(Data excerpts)

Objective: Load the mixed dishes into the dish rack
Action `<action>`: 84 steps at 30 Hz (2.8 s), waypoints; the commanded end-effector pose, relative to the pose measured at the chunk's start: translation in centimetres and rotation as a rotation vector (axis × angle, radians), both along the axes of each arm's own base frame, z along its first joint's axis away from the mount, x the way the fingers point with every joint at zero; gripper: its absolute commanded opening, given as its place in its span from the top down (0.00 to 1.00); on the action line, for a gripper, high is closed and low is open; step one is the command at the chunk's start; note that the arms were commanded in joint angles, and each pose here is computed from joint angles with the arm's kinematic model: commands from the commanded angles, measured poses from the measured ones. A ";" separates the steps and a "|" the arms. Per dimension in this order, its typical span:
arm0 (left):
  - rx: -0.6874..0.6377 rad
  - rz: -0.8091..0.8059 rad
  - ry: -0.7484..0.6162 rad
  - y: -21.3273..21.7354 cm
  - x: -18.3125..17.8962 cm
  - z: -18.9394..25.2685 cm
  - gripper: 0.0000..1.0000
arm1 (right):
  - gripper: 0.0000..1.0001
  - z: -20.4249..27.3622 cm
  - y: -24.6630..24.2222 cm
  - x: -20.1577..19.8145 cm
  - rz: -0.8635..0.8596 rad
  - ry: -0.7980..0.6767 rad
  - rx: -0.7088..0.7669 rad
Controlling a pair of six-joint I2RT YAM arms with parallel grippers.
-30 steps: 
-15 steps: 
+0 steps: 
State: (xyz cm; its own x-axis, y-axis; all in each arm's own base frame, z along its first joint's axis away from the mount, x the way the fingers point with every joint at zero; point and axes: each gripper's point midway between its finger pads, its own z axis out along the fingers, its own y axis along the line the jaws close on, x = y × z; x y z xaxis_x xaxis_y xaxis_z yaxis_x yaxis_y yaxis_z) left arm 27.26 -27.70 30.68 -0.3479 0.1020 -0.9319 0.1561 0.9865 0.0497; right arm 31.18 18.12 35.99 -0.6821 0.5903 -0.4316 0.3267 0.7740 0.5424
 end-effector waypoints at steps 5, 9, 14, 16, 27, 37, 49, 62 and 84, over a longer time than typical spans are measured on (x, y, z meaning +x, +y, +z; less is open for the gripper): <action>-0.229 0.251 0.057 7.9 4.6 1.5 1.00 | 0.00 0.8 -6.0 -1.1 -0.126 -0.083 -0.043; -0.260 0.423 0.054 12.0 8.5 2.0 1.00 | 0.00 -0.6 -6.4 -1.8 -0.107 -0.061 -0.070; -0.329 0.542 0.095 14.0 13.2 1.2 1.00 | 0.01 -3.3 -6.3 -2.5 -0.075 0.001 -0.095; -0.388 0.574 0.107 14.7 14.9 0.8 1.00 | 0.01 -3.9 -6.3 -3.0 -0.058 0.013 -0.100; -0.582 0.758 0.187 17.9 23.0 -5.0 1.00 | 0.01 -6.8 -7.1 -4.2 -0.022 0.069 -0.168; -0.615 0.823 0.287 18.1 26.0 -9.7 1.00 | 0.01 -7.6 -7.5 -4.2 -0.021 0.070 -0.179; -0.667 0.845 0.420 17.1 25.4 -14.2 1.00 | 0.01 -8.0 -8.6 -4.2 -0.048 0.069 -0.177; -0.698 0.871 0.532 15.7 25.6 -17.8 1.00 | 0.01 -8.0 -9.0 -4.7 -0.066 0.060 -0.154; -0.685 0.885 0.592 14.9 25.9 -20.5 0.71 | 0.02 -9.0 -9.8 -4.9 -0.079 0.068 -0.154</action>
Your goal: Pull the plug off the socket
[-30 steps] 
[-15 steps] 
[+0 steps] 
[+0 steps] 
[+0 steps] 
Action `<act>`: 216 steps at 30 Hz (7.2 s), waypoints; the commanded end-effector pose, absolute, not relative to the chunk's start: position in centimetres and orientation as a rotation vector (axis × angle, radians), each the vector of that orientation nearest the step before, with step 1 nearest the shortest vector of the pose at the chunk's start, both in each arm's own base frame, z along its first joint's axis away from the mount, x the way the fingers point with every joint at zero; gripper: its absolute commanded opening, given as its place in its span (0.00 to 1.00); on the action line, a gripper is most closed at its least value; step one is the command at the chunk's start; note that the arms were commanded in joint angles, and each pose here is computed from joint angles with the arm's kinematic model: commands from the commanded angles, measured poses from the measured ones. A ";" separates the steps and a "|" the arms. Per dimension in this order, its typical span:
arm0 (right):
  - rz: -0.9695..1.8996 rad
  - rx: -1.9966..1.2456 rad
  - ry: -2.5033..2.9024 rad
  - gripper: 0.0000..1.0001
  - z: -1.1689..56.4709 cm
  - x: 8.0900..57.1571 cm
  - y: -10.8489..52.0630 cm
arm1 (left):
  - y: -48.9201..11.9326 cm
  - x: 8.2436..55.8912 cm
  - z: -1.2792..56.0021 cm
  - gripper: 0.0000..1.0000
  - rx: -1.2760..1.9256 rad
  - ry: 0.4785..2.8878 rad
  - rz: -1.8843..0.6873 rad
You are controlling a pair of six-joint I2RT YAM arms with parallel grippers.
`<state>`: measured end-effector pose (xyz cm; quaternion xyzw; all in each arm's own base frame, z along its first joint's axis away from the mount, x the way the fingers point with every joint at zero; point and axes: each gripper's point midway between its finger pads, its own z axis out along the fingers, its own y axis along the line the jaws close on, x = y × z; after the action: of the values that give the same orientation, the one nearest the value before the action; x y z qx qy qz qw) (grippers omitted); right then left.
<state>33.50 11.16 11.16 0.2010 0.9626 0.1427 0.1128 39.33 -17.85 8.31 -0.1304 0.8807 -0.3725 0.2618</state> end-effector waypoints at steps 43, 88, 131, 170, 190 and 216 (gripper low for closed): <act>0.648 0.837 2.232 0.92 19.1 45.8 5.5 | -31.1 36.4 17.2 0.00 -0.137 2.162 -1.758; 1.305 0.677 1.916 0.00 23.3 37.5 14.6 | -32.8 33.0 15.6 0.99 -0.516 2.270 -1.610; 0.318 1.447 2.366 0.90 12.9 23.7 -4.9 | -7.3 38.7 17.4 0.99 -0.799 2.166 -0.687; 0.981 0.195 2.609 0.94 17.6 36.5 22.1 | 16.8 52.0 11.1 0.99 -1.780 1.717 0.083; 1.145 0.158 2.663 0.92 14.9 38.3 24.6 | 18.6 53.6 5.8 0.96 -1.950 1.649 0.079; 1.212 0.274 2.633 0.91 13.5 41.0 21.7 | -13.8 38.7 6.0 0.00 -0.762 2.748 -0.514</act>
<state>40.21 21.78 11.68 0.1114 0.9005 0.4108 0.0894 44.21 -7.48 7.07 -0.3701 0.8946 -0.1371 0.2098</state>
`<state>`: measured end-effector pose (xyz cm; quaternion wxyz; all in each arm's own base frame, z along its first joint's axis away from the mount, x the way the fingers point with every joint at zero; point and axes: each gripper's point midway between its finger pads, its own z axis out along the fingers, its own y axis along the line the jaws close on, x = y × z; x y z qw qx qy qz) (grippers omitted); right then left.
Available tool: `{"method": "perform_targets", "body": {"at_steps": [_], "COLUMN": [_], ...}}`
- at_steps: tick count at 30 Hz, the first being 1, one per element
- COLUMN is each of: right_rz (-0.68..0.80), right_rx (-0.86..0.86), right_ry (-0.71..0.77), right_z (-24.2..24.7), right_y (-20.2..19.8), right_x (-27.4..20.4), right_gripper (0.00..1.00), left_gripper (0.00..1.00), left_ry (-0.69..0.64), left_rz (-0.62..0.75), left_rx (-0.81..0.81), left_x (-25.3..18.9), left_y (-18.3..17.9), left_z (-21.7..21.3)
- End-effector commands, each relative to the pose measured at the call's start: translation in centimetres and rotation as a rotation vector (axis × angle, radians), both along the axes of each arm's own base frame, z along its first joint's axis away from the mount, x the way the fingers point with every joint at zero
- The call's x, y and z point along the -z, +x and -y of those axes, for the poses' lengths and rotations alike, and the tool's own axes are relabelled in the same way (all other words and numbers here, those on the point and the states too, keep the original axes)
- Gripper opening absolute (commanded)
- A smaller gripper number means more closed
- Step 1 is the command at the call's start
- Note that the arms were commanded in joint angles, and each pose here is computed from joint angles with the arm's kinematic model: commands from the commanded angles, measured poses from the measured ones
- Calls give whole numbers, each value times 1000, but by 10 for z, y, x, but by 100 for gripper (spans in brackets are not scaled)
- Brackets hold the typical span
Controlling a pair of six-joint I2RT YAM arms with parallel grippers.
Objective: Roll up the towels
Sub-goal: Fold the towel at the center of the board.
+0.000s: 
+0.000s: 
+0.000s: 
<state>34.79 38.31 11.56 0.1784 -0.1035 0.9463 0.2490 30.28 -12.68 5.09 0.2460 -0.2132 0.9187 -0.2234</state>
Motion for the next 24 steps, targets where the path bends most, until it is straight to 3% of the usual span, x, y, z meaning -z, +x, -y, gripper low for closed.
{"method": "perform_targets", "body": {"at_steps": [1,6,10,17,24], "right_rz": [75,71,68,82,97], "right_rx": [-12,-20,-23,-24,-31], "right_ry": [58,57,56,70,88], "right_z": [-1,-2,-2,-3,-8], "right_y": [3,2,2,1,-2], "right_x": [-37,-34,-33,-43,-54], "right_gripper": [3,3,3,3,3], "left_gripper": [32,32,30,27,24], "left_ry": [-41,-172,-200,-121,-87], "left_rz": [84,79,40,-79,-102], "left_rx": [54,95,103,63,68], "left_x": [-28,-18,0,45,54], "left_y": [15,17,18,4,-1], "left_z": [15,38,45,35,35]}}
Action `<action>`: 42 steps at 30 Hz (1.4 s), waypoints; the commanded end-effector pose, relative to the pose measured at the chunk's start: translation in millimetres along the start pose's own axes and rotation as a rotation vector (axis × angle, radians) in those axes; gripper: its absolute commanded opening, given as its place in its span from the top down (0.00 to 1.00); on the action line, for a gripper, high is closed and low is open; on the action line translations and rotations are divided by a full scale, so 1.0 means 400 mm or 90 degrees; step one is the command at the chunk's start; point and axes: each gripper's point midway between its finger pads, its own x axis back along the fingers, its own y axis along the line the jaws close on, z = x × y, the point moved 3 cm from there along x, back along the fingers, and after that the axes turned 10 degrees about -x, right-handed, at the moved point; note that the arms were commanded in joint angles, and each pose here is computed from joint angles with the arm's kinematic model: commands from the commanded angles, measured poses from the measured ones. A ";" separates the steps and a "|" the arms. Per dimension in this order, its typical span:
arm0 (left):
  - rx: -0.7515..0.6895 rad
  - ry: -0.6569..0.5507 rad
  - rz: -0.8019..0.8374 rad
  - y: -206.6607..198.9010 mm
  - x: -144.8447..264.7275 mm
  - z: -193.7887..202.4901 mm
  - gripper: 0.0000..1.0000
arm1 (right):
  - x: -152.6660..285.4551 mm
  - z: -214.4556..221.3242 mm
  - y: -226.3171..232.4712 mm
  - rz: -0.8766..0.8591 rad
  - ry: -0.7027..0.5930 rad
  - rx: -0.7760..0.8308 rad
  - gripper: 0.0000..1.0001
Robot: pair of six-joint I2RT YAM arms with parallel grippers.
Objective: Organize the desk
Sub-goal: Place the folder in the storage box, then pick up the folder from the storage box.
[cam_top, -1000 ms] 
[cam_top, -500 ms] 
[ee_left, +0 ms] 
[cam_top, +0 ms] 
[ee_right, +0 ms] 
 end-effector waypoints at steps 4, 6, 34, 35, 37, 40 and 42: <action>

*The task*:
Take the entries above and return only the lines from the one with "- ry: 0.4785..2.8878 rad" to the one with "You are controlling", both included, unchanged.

*Written reply*:
  - ry: 0.4785..2.8878 rad
  - rz: -1.8843..0.6873 rad
You are controlling a pair of six-joint I2RT YAM arms with parallel grippers.

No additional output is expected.